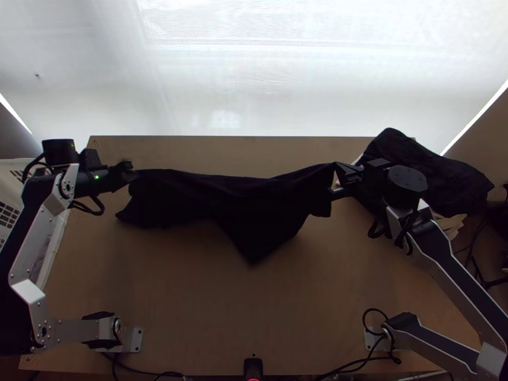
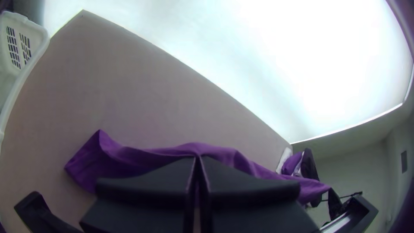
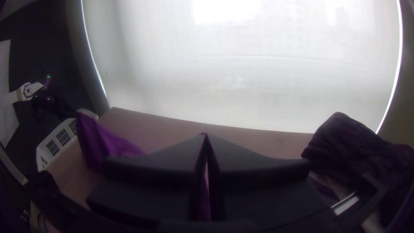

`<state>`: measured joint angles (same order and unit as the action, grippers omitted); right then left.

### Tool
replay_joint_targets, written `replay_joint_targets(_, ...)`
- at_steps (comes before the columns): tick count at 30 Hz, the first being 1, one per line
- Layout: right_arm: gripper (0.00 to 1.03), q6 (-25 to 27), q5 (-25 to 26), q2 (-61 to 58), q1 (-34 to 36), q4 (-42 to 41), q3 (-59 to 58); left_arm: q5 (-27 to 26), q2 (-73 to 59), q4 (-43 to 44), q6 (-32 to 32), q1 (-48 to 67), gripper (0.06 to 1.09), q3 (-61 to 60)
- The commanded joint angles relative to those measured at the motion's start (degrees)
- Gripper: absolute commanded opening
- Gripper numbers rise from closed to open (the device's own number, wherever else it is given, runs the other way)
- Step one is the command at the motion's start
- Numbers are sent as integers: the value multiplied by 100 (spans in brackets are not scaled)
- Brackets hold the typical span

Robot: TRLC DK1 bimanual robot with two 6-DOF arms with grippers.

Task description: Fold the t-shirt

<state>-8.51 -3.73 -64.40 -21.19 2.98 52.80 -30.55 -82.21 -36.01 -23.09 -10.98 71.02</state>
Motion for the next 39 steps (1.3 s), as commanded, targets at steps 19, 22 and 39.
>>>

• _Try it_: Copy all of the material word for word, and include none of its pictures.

• _Response area_:
`<state>`: measured joint angles (same order and unit as the action, grippers omitted); right then left.

### Tool
replay_joint_targets, written `replay_joint_targets(_, ...)`
- at_steps (comes before the columns): tick count at 30 Hz, the first being 1, one per line
- Layout: right_arm: gripper (0.00 to 1.03), q6 (-25 to 27), q5 (-25 to 26), q2 (-61 to 58), q1 (-34 to 36), q4 (-42 to 41), q3 (-59 to 58); left_arm: q5 (-27 to 26), q2 (-73 to 59), q4 (-43 to 44), q6 (-32 to 32), q1 (-48 to 67), gripper (0.06 to 1.09), q3 (-61 to 60)
- The commanded joint angles relative to those measured at the motion's start (degrees)
- Gripper: absolute commanded opening
- Gripper numbers rise from closed to open (the device's own number, wherever else it is given, runs the other way)
- Step one is the command at the motion's start
- Numbers are sent as integers: the value multiplied by 100 (spans in brackets are not scaled)
- Brackets hold the typical span

Robot: TRLC DK1 bimanual robot with two 6-DOF arms with grippers.

Task description: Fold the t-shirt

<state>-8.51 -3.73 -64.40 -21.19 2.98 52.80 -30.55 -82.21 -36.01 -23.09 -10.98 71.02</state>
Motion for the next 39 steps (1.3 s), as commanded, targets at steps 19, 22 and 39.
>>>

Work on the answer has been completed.